> _Work task_
Restate the full listing word for word and leave the pictures out.

> _Information shown_
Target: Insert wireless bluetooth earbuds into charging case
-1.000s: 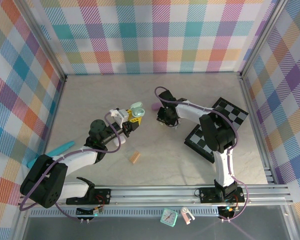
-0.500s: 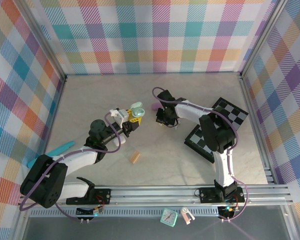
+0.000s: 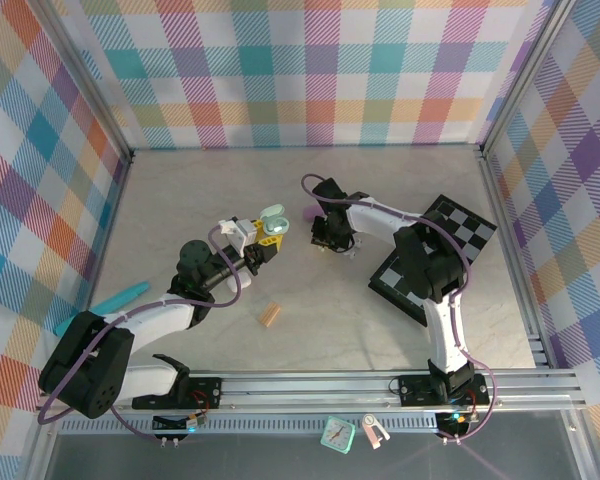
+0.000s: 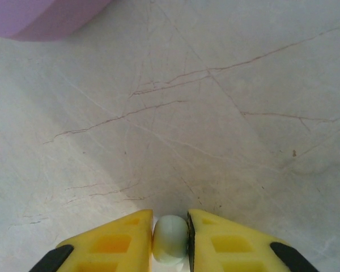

> _Task output_
Target: Insert wireless bluetooth earbuds into charging case
-1.000s: 
-0.500s: 
+0.000s: 
+0.000s: 

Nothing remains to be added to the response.